> _What you have to do_:
Return only the stretch of the material below that begins with the line containing "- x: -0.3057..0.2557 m" and ends with the line containing "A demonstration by", exactly; both of those lines belong to it.

> _Provided data_:

+ + +

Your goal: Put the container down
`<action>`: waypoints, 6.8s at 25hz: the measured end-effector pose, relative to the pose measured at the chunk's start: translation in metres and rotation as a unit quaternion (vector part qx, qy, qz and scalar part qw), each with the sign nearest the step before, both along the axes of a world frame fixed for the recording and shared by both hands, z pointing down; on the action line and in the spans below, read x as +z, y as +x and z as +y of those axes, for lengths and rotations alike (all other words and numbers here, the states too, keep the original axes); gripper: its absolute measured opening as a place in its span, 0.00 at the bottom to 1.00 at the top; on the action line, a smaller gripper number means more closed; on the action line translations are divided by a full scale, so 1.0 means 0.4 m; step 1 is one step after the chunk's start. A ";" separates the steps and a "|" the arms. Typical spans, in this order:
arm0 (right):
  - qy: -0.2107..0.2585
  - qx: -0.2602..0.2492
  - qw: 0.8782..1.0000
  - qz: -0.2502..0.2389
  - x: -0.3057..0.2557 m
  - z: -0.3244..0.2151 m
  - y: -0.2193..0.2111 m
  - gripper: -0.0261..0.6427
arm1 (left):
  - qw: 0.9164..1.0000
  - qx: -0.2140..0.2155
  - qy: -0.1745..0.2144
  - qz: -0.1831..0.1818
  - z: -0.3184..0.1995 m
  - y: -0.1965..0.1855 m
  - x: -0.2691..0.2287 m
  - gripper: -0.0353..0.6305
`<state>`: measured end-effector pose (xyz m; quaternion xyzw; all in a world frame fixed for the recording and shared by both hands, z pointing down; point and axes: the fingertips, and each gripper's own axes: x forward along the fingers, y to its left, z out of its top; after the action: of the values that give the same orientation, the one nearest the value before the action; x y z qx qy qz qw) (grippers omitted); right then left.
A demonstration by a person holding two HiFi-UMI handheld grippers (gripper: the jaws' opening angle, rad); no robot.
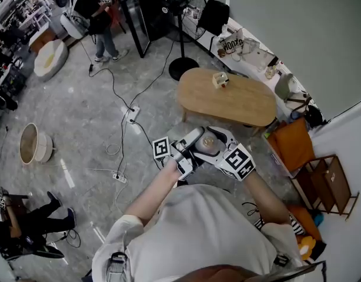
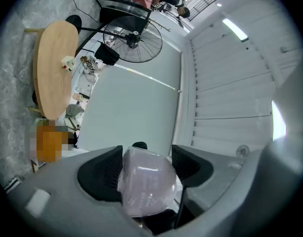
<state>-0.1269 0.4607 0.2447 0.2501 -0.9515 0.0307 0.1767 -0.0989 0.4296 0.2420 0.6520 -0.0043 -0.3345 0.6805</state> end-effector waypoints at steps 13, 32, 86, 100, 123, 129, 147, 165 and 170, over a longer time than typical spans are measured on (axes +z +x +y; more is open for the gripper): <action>-0.005 0.011 1.000 -0.005 0.014 0.012 -0.030 0.63 | 1.000 0.001 -0.007 0.008 0.011 -0.030 0.012 0.51; 0.008 0.030 1.000 -0.007 0.034 0.017 -0.184 0.63 | 1.000 0.021 -0.010 0.008 0.012 -0.182 0.040 0.51; -0.042 -0.094 0.995 -0.018 0.137 -0.786 0.095 0.63 | 0.996 -0.065 -0.038 -0.045 -0.809 0.086 0.149 0.51; -0.068 -0.024 0.997 -0.024 0.247 -1.088 -0.019 0.63 | 0.997 0.013 -0.067 -0.044 -1.101 -0.011 0.262 0.51; -0.152 0.057 0.986 -0.036 0.561 -1.399 0.030 0.63 | 0.981 0.125 -0.134 -0.063 -1.389 0.048 0.586 0.51; -0.161 0.046 0.985 -0.031 0.689 -1.463 0.097 0.63 | 0.982 0.102 -0.122 -0.103 -1.447 0.090 0.707 0.51; -0.247 0.000 0.964 -0.095 1.135 -1.583 0.202 0.63 | 0.975 -0.007 -0.190 -0.114 -1.573 0.165 1.170 0.51; -0.298 0.043 0.948 -0.103 1.572 -1.637 0.235 0.63 | 0.959 -0.033 -0.237 -0.150 -1.561 0.100 1.564 0.51; -0.307 0.053 0.945 -0.100 1.641 -1.628 0.238 0.63 | 0.955 -0.036 -0.248 -0.157 -1.547 0.088 1.620 0.51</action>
<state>-0.0318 -0.1905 0.9009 0.2290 -0.8942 0.3556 0.1469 -0.0635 -0.1890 0.8900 0.5068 -0.2176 -0.2405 0.7987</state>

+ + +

> _Response for this exercise_:
  - x: -0.3057..0.2557 m
  - z: -0.3244..0.2151 m
  - y: -0.2193..0.2111 m
  - gripper: -0.0261..0.6427
arm1 (left):
  - qw: 0.9164..1.0000
  - qx: -0.2140..0.2155
  - qy: -0.1745..0.2144
  - qz: -0.1831..0.1818
  - z: -0.3184..0.1995 m
  - y: -0.1965..0.1855 m
  - x: -0.2691..0.2287 m
  - gripper: -0.0353..0.6305
`<state>`: measured end-effector pose (xyz m; quaternion xyzw; all in a world frame fixed for the recording and shared by both hands, z pointing down; point and axes: the fingertips, and each gripper's own axes: x forward along the fingers, y to its left, z out of its top; after the action: of the values that give the same orientation, the one nearest the value before the action; x y z qx qy qz qw) (grippers omitted); right then left.
A demonstration by a person holding two HiFi-UMI handheld grippers (gripper: the jaws' opening angle, rad); no robot.

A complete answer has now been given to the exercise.